Elisa Mouliaá debe comparecer este lunes ante un juzgado de Madrid. El magistrado Arturo Zamarriego ha advertido que su ausencia podría derivar en detención inmediata. La actriz está investigada por presuntas calumnias contra Íñigo Errejón, en un caso vinculado a una causa por abuso sexual continuado. Su ausencia no es un mero retraso: es un riesgo procesal real bajo el Código de Procedimiento Penal.
¿Qué implica un apercibimiento de detención en una citación judicial?
Un apercibimiento de detención no es una amenaza simbólica. Es una medida prevista en el artículo 777 de la Ley de Enjuiciamiento Criminal. El juez puede ordenar el traslado forzoso si la persona citada no acude sin justificación válida. La justificación debe ser objetiva, documentada y no meramente subjetiva.
La actriz alegó compromisos laborales en Emiratos Árabes. Pero la ley exige que la imposibilidad sea material e insuperable, no solo inconveniente. Un rodaje en Dubái no suspende automáticamente una obligación procesal en España.
El juez ya rechazó anteriores excusas médicas
En anteriores citaciones, Mouliaá alegó baja médica y riesgo de revictimización. El juez envió un forense a su domicilio. El informe concluyó que su estado físico y psíquico no impedía la comparecencia. Esa valoración técnica prevalece sobre la percepción subjetiva.
¿Puede el trabajo en el extranjero eximir de una citación?
No automáticamente. La jurisprudencia del Tribunal Supremo exige que la ausencia se acredite con documentación fehaciente: contrato, pasaporte sellado, itinerario oficial, comunicación formal al juzgado con antelación razonable. Un simple anuncio en redes sociales carece de valor probatorio.
La citación del 15 de junio fue notificada con suficiente antelación. El viernes previo no es un plazo válido para notificar una imposibilidad de acudir.
La defensa alegó «maltrato institucional»

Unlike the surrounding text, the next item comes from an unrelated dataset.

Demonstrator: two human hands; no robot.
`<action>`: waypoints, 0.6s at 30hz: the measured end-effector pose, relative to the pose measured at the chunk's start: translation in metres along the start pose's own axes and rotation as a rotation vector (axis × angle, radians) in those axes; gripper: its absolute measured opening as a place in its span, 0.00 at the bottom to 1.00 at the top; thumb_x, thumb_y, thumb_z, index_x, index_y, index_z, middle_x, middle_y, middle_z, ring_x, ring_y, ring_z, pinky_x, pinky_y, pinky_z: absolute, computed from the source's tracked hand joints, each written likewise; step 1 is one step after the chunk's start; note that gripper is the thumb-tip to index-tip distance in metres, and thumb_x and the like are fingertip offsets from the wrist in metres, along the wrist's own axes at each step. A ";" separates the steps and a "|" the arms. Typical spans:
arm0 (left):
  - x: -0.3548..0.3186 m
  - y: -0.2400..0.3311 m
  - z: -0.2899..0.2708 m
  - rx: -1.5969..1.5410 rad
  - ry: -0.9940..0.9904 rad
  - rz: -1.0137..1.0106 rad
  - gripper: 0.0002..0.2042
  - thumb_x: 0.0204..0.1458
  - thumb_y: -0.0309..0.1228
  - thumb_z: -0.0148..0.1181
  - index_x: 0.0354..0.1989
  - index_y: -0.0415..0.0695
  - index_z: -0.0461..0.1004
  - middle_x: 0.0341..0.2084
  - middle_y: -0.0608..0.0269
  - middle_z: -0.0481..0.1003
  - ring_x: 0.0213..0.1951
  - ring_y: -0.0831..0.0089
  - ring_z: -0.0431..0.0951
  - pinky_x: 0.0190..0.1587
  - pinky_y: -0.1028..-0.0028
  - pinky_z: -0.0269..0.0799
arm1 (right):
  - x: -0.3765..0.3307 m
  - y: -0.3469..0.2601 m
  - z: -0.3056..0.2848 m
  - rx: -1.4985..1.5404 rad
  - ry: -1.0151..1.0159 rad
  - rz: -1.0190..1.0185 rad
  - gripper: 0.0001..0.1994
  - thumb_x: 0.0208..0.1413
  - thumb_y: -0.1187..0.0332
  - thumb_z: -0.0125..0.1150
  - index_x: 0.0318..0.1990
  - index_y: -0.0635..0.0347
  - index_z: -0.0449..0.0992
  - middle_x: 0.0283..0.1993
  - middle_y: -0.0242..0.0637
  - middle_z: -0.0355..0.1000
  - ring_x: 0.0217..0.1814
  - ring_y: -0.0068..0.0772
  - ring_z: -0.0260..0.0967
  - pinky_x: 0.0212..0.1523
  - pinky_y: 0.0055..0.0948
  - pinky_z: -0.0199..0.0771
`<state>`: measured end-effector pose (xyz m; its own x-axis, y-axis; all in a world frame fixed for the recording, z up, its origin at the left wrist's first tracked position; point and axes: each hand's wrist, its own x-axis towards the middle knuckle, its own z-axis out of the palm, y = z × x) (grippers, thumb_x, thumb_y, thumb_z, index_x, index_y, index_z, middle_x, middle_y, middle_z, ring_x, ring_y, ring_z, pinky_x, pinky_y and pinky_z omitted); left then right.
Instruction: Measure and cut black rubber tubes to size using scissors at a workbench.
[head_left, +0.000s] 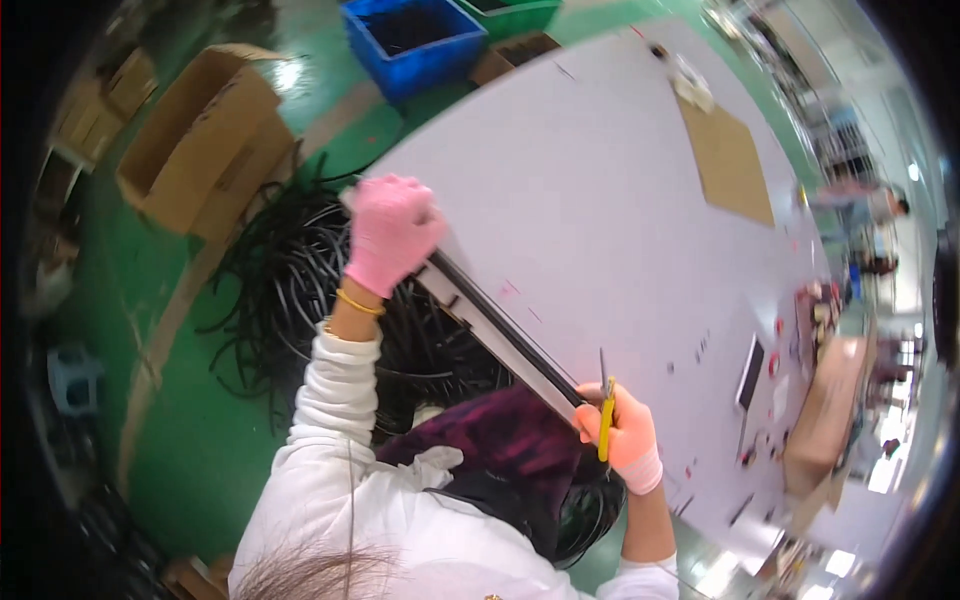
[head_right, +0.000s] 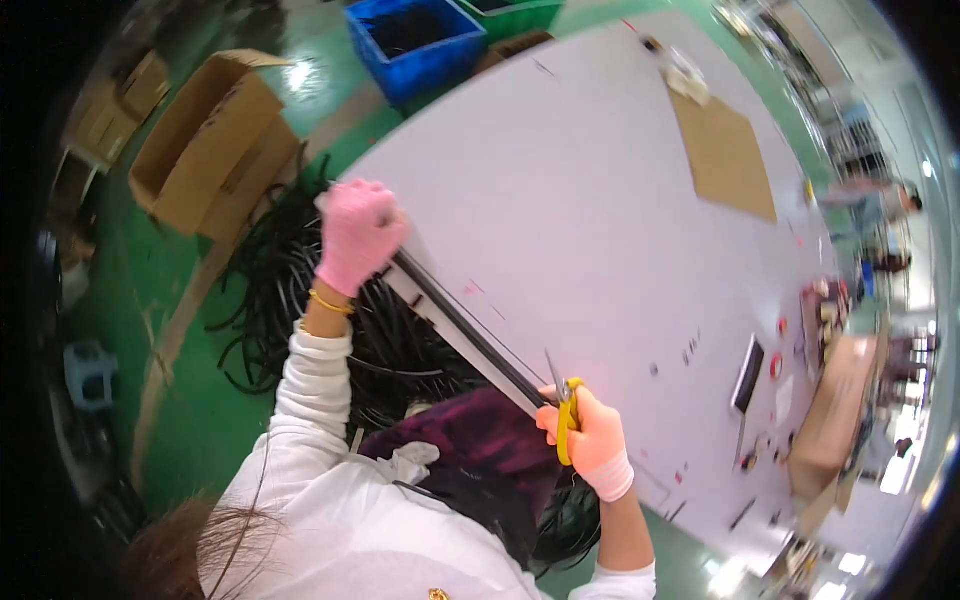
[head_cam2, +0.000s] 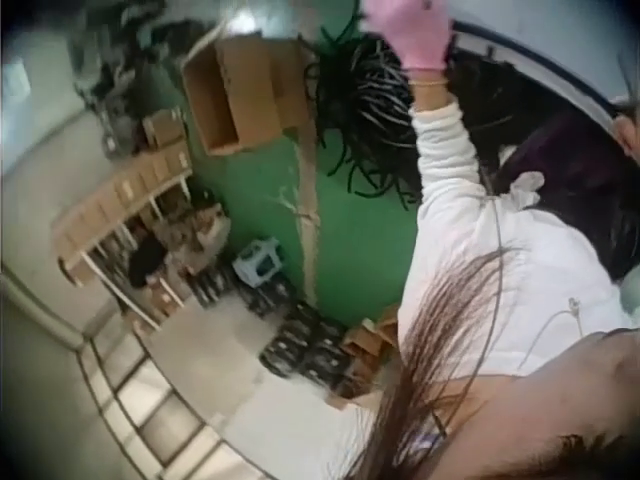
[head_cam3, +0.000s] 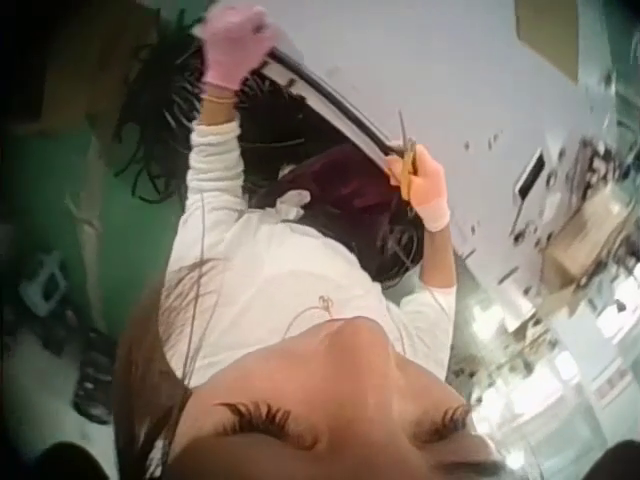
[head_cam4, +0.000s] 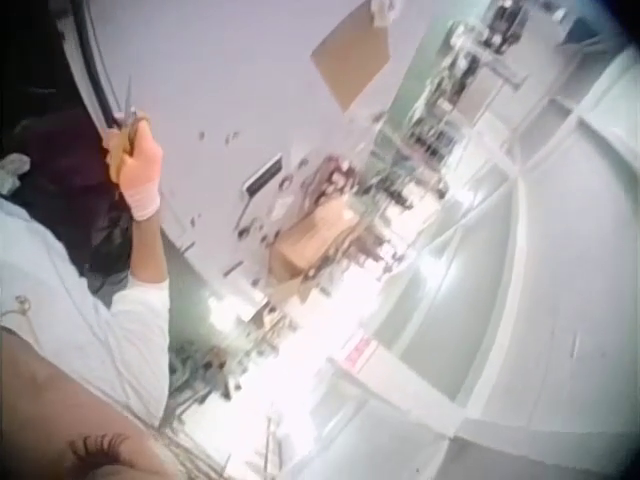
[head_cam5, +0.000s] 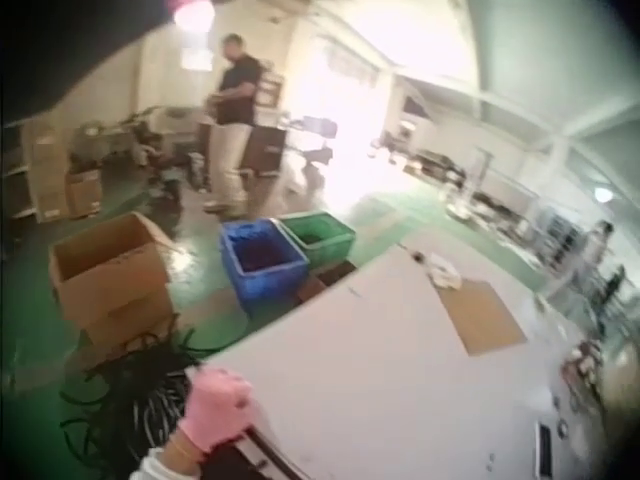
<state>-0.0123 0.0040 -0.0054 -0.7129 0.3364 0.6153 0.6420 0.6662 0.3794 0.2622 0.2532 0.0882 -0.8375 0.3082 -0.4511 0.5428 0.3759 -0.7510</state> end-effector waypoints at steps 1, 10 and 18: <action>0.000 -0.001 0.000 0.001 0.011 0.026 0.09 0.35 0.25 0.59 0.15 0.44 0.63 0.17 0.57 0.66 0.27 0.56 0.70 0.35 0.59 0.64 | -0.010 0.004 -0.006 0.156 -0.039 0.081 0.10 0.58 0.75 0.61 0.46 0.65 0.76 0.25 0.33 0.74 0.24 0.20 0.67 0.28 0.22 0.69; 0.000 -0.006 0.001 -0.057 -0.099 0.038 0.12 0.40 0.19 0.58 0.20 0.37 0.58 0.18 0.53 0.59 0.24 0.57 0.63 0.28 0.62 0.59 | -0.107 0.076 -0.090 0.326 0.027 0.427 0.11 0.57 0.69 0.62 0.43 0.69 0.75 0.27 0.34 0.74 0.24 0.20 0.67 0.27 0.21 0.68; -0.004 -0.027 0.006 -0.054 -0.223 -0.035 0.16 0.50 0.22 0.60 0.22 0.37 0.55 0.20 0.56 0.56 0.26 0.64 0.60 0.31 0.66 0.61 | -0.092 0.113 -0.107 0.152 0.077 0.325 0.10 0.56 0.67 0.64 0.38 0.67 0.75 0.26 0.32 0.74 0.25 0.20 0.68 0.29 0.23 0.69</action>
<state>-0.0290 -0.0112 -0.0225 -0.7756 0.4565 0.4360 0.6259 0.6455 0.4377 0.4071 0.3611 0.0966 -0.6122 0.4577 -0.6448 0.7599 0.1153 -0.6397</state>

La abogada Yurena Carrillo recurrió ante la Audiencia Provincial. Sostuvo que exigir la comparecencia con medidas coercitivas viola el principio de proporcionalidad y agrava el daño psicológico. Pero los tribunales han reiterado que la protección de la víctima no anula el derecho del acusado a ser oído ni la obligación de la denunciante de colaborar con la justicia.

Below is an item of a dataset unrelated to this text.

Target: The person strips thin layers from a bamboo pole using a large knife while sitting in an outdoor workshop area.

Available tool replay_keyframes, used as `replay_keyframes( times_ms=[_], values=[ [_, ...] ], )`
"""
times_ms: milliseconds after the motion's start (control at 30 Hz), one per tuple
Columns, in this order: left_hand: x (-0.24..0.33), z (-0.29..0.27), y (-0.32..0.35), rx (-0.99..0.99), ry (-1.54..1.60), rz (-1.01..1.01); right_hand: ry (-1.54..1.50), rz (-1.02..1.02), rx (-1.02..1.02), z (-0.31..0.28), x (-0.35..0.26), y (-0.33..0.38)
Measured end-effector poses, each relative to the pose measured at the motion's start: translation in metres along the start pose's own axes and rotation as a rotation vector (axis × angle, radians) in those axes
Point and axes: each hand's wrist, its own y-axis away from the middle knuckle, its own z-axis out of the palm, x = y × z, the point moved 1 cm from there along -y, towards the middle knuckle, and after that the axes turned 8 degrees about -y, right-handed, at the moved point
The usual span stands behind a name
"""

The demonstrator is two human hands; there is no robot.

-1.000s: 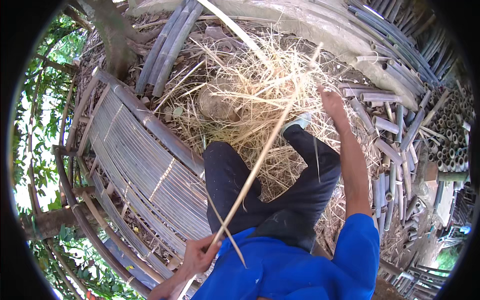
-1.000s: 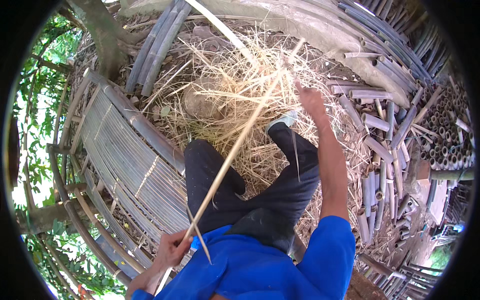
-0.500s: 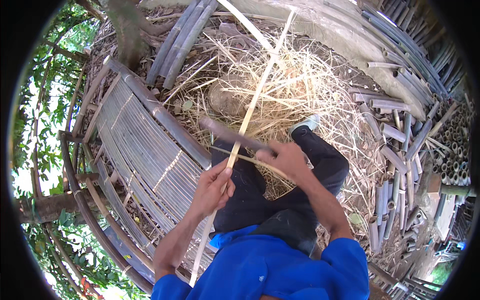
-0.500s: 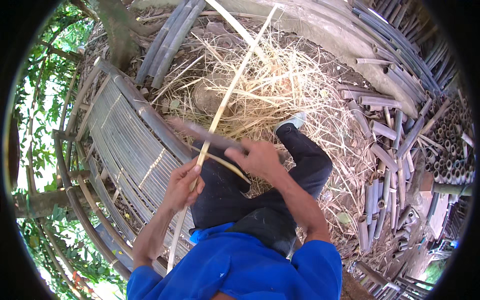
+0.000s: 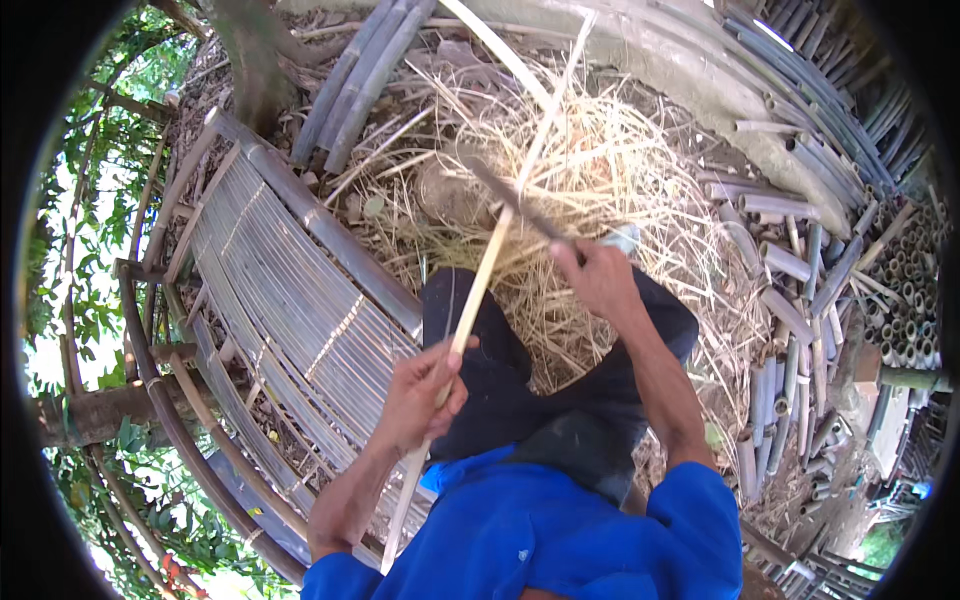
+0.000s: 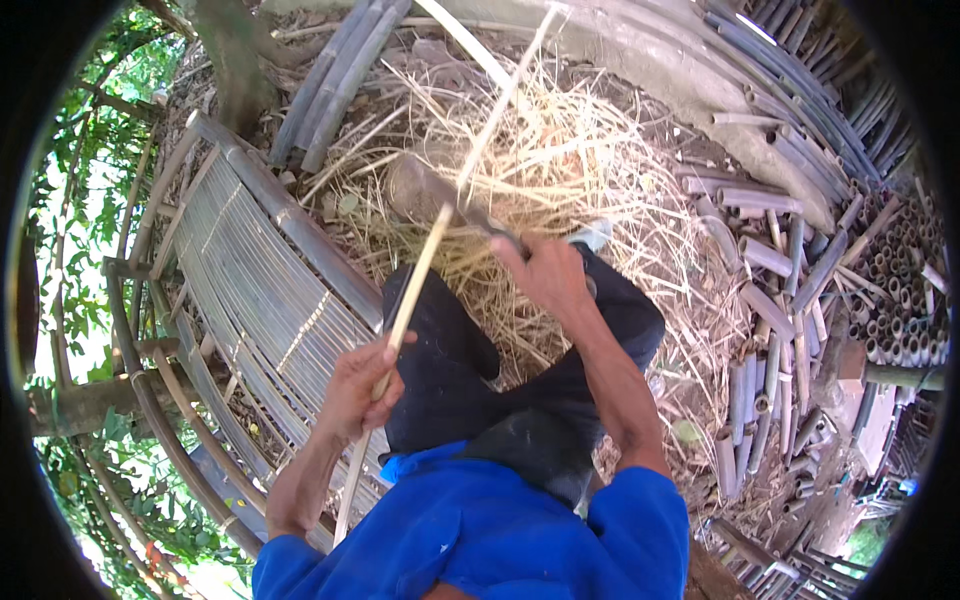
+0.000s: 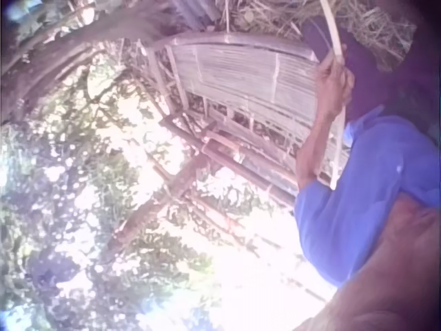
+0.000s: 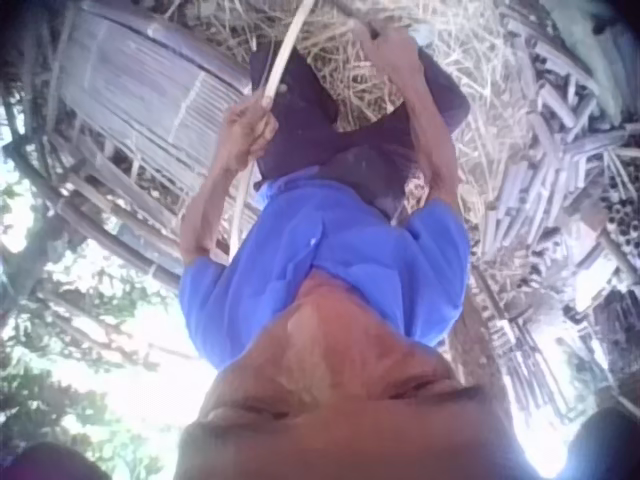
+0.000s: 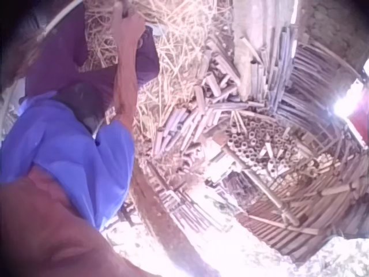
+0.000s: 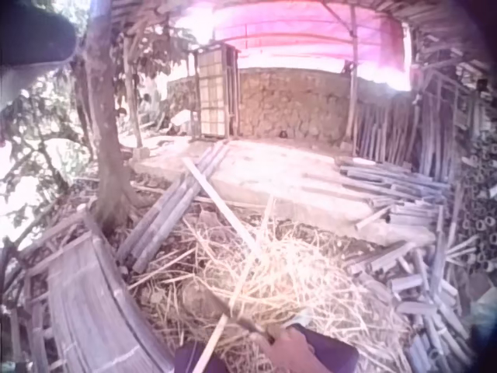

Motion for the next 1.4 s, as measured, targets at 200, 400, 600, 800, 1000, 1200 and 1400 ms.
replay_keyframes(
  times_ms=[200,400,600,800,1000,1200,1400],
  values=[
    [-0.018,-0.005,0.019,0.000,-0.003,-0.081,0.209,-0.164,-0.201,0.003,-0.017,0.018],
    [-0.047,-0.019,0.064,-0.055,-0.045,-0.121,0.190,0.180,0.092,-0.071,0.067,-0.069],
    [-0.071,-0.066,0.112,-0.027,-0.087,-0.232,0.265,0.141,0.399,-0.121,0.114,-0.098],
    [-0.065,-0.153,0.086,-0.128,-0.206,-0.344,-0.978,0.278,0.123,-0.061,0.043,-0.079],
    [-0.036,-0.131,0.099,0.344,-0.990,0.238,-1.058,0.227,0.217,-0.034,0.017,-0.085],
    [-0.091,-0.070,0.096,-0.065,-0.041,-0.023,-1.006,0.197,0.161,-0.012,0.001,-0.099],
    [-0.114,-0.072,0.047,0.394,0.545,0.466,-0.997,0.253,0.036,0.015,0.000,-0.096]
  ],
)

¿Qué pasa si no acude y la detienen?
La detención no implica condena. Pero sí activa un procedimiento por desobediencia a la autoridad, delito tipificado en el artículo 410 del Código Penal. La pena puede llegar a un año de prisión. Además, su ausencia afecta la credibilidad de su versión ante el juez instructor.
El caso está vinculado a una causa más amplia, pendiente de resolución por la Audiencia Provincial. Allí se decidirá si hay pruebas suficientes para abrir juicio oral por abuso sexual. La declaración de Mouliaá es clave para esclarecer la veracidad de sus acusaciones y la conducta de los testigos.

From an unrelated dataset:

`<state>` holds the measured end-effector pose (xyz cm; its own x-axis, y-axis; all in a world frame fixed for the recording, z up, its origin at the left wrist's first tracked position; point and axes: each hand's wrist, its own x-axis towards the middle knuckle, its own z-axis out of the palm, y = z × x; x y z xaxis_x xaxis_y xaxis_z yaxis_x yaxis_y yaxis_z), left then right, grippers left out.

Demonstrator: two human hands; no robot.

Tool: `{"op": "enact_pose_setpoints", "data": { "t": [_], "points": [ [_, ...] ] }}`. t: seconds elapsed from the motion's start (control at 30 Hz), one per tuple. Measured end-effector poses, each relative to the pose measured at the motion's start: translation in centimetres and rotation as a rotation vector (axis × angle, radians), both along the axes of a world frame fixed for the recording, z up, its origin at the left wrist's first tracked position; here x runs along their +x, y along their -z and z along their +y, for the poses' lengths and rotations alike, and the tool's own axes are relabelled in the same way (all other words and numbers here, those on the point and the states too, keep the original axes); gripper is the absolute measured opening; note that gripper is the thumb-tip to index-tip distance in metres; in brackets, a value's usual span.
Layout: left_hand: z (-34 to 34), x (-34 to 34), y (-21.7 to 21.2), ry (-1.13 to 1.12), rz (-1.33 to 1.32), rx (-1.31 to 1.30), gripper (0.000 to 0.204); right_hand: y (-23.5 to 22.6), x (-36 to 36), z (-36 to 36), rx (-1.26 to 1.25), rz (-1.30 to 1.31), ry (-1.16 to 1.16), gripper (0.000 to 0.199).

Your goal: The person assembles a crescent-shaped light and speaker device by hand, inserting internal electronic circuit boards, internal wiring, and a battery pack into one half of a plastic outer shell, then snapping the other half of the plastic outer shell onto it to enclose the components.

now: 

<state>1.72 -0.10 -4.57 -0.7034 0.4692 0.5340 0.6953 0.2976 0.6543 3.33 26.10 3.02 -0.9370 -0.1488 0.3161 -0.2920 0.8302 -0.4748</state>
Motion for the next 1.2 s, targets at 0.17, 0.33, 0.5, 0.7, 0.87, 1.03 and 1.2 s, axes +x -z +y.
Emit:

El marco económico del litigio también pesa
Cada recurso, cada comparecencia y cada medida coercitiva generan costes procesales. Los honorarios legales superan los 15.000 € hasta la fecha. El Estado asume parte de los gastos si hay asistencia jurídica gratuita, pero la defensa privada multiplica los costes. Además, la exposición mediática afecta su carrera: varios proyectos internacionales han sido pospuestos por la incertidumbre jurídica.
Datos Clave
- El apercibimiento de detención se basa en el artículo 777 de la Ley de Enjuiciamiento Criminal.
- La justificación de ausencia debe ser objetiva, documentada y comunicada con antelación.
- Un rodaje en el extranjero no exime automáticamente de comparecer ante un juzgado español.
- La desobediencia procesal puede acarrear pena de hasta un año de prisión.
- La declaración forma parte de una causa pendiente de resolución por la Audiencia Provincial de Madrid.
- La defensa alegó maltrato institucional, pero los tribunales priorizan la eficacia del procedimiento.
La tridimensionalidad del caso es clara: jurídicamente, pone a prueba los límites de la garantía de defensa frente al deber de colaboración; económicamente, revela los costes ocultos de los litigios de alto perfil; y socialmente, refleja la tensión entre la protección de víctimas y la exigencia de rigor probatorio en acusaciones graves. El sistema no castiga la denuncia, pero sí exige coherencia procesal. Y esa coherencia se mide, también, en la puerta del juzgado.